* About this exercise
Beginning with the line where "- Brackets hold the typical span" appears, retype every remaining line of the data below, both the first and last included.

========================

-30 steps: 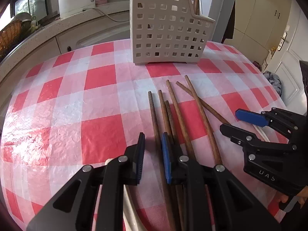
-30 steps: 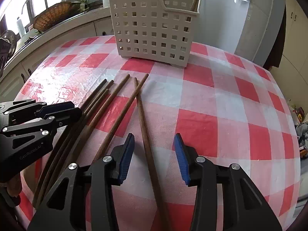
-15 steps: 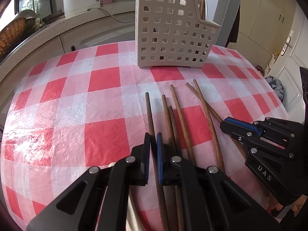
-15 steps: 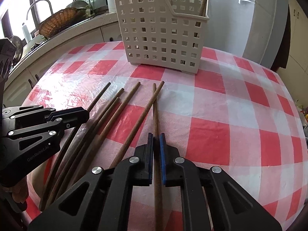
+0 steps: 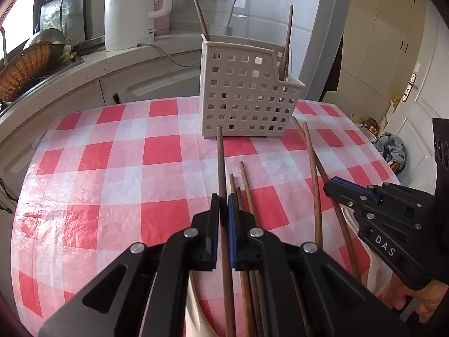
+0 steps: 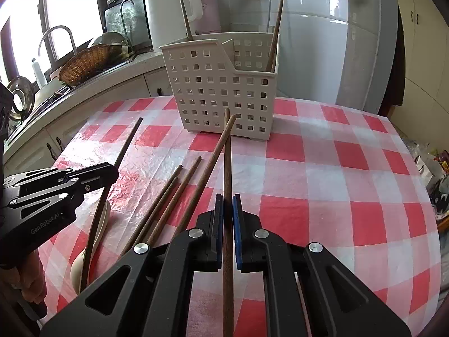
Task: Organize utensils
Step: 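Lift the grasped chopstick upright with the right gripper and adjust grip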
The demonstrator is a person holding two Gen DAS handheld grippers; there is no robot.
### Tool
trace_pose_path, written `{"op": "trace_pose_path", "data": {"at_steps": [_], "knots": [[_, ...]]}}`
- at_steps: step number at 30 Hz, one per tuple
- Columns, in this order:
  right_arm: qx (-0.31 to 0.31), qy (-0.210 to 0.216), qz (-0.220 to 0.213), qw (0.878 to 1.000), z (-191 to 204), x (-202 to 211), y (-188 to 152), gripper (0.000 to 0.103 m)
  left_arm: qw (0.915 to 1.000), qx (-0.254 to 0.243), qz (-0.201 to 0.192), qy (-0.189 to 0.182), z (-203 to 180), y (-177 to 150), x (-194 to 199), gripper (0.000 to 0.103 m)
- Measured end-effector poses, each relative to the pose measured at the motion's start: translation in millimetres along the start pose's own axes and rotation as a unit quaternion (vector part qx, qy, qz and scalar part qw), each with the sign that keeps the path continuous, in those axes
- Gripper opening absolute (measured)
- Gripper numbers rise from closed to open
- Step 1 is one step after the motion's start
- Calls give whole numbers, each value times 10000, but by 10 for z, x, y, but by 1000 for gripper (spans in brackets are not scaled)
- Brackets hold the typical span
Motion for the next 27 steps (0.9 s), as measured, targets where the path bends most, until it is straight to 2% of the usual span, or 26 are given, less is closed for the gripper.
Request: {"op": "trace_pose_path", "data": {"at_steps": [16, 27], "knots": [[-164, 25, -492, 9987, -10, 299, 159, 9, 9987, 154, -473, 114, 81, 127, 287, 6], [-121, -67, -492, 9987, 40, 263, 140, 9, 9987, 144, -488, 78, 66, 120, 301, 6]]}}
Point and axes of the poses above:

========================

* Expected answer
- Brackets hold the typical span
Motion for the next 27 steps (0.9 s), as measured, targets where the path bends most, until it is straight to 2% of the usual span, or 26 are given, less is closed for the gripper.
Request: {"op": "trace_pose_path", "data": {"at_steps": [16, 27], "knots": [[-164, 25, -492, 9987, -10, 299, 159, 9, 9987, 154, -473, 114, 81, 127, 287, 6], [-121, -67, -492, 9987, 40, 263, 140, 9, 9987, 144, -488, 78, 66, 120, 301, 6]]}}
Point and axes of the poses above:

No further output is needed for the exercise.